WHAT THIS TASK INVOLVES: Repeat the listing exactly. Pictures stay out of your copy.

PROVIDED MATERIAL START

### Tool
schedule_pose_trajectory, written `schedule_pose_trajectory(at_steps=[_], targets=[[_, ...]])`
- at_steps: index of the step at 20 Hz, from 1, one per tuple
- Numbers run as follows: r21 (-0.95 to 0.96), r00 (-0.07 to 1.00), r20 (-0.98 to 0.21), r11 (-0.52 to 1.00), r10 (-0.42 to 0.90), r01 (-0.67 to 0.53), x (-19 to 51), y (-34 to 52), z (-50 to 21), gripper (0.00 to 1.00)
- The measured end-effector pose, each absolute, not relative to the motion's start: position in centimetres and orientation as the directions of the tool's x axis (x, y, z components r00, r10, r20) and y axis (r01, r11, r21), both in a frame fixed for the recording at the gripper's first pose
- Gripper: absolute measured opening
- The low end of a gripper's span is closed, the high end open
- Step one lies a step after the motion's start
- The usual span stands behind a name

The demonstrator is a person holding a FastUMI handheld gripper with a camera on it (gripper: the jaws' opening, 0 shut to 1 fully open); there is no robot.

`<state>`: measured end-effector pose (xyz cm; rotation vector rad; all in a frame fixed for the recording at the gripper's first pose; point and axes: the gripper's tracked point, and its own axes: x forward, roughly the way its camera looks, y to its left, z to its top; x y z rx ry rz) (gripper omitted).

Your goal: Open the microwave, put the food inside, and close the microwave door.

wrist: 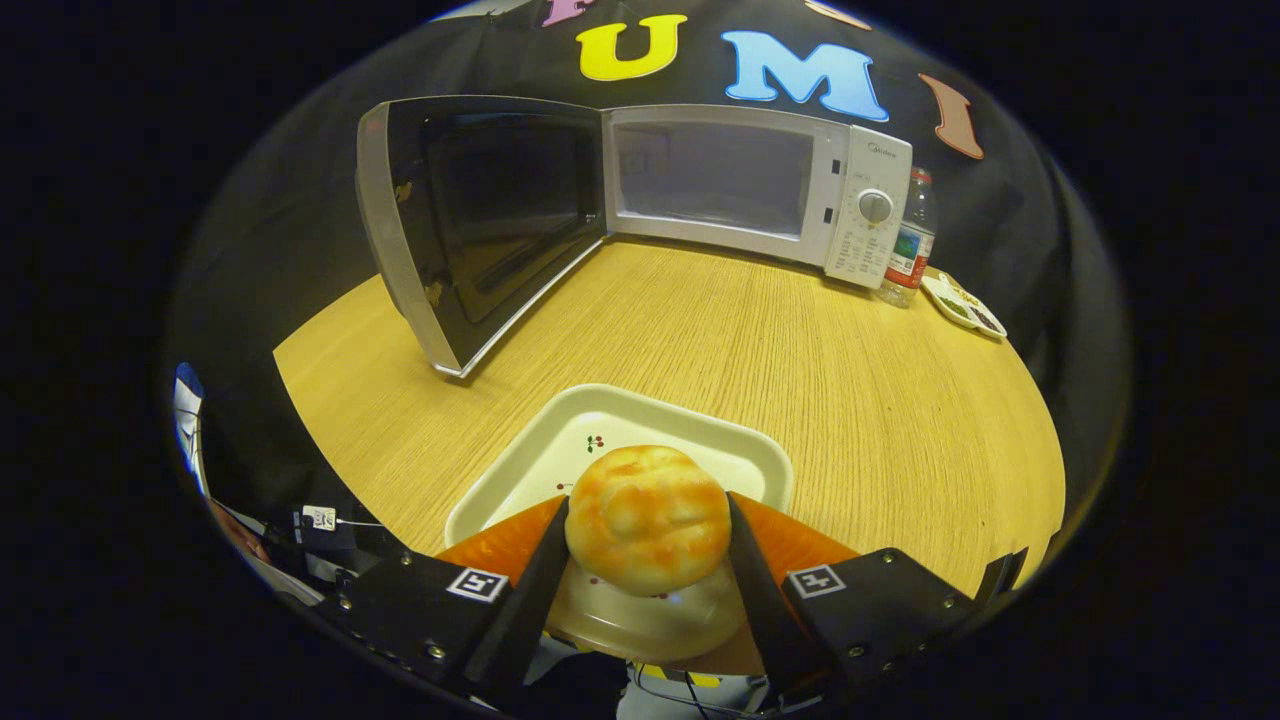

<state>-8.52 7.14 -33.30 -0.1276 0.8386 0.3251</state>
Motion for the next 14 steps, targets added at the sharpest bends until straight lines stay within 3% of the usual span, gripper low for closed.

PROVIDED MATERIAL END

RESPONSE:
### Tool
schedule_pose_trajectory, written `schedule_pose_trajectory(at_steps=[_], targets=[[_, ...]])`
- at_steps: index of the step at 20 Hz, from 1, one per tuple
- Numbers run as follows: r21 (-0.95 to 0.96), r00 (-0.07 to 1.00), r20 (-0.98 to 0.21), r11 (-0.52 to 1.00), r10 (-0.42 to 0.90), r01 (-0.67 to 0.53), x (-19 to 51), y (-34 to 52), z (-50 to 21), gripper (0.00 to 1.00)
- The measured end-effector pose, each absolute, not relative to the motion's start: position in centimetres and orientation as the directions of the tool's x axis (x, y, z components r00, r10, r20) and y axis (r01, r11, r21), both in a frame fixed for the recording at the gripper's first pose
- Gripper: absolute measured opening
- The low end of a gripper's span is closed, the high end open
- Step one lies a step after the motion's start
- The usual span stands behind a name

The demonstrator is a person holding a FastUMI handheld gripper with a camera on it (gripper: the jaws' opening, 0 shut to 1 fully open); there is no robot.

`<state>`: measured end-effector pose (xyz cm; rotation vector rad; all in a frame fixed for the recording at the gripper's first pose; point and axes: the gripper's tracked point, and its own axes: x forward, roughly the way its camera looks, y to its left, z to its top; x y z rx ry rz) (gripper omitted).

Your goal: Open the microwave, put the food inside, and close the microwave door.

wrist: 

<state>-8.52 7.14 -33.30 -0.1276 0.8386 0.3251</state>
Motion for the next 14 steps, targets added at the sharpest bends until straight lines stay within 3% of the usual span, gripper low for closed.

With this, the answer is done.